A go/no-go decision framework flips this. Instead of asking "Can we win this?" you ask "Should we win this?" It's the difference between growth and grind.
Why Firms Skip the Hard Decision
Rejecting an RFP feels irresponsible. What if this is the one? What if the client gets offended?
That anxiety is real, but it's based on scarcity thinking. Most practices operate as if the next project is the last project they'll ever see. So they pursue everything.
Actually pursuing selectively does 3 things:
- It improves your win rate (you're competing on projects you're actually suited for)
- It reduces proposal costs (fewer submissions, better quality)
- It keeps your team from burning out (you're not bleeding resources on long shots)
The math works like this. Let's say your firm chases 20 RFPs a year and wins 3 (15% win rate). You spend roughly $30,000 per submission. That's $600,000 for $900,000 in revenue (if your average project is $300,000). You're not making money; you're just replacing your proposal costs with barely better cash flow.
Now say you apply a go/no-go framework and only pursue 10 RFPs. You win 4 (40% win rate). You spend $15,000 per submission. That's $150,000 for $1.2M in revenue. You just tripled your efficiency and still grew revenue.
That's not theoretical.

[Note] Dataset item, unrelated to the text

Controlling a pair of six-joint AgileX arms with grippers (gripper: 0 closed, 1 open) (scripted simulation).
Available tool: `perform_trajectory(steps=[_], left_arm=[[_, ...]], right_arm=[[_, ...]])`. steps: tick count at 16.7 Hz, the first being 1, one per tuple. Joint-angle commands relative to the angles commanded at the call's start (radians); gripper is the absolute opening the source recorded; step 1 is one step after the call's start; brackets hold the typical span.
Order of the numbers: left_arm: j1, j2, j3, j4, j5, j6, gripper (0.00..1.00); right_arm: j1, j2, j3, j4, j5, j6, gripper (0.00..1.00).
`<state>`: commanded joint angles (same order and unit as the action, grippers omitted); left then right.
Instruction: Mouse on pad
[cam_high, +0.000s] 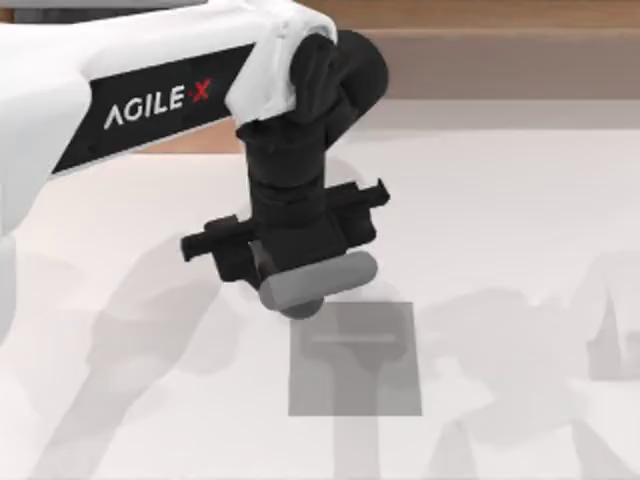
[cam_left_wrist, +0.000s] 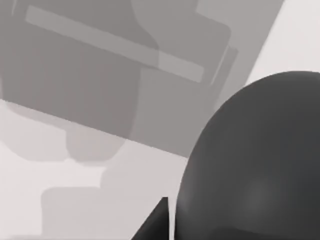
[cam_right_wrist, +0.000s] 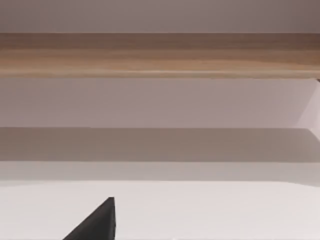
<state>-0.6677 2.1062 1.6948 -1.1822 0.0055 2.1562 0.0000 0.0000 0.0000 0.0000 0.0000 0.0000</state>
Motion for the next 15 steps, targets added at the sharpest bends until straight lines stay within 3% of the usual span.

That's what happens when you stop treating every lead like a survival situation.
The 6-Criteria Scoring Framework
A go/no-go framework needs teeth. It can't be a vague checklist. Each criterion should be weighted, scored, and defensible. Here's one that works:
1. Strategic Fit (Weight: 25%)
Does this project align with your practice's direction, experience, and positioning?
If you're a healthcare specialist and this is a retail center, it's a bad fit. Your team doesn't know retail codes. You're competing against firms who've built 30 of them. You're not the expert; you're the expensive learning curve.
Score it:
- Strong fit (9-10): Project type matches your portfolio and goals.
- Moderate fit (5-8): Related to your practice but not a core competency.
- Poor fit (1-4): Outside your wheelhouse or conflicts with positioning.
2. Client Quality (Weight: 20%)
Who is this client? Are they known for scope creep, slow decisions, or playing agencies against each other?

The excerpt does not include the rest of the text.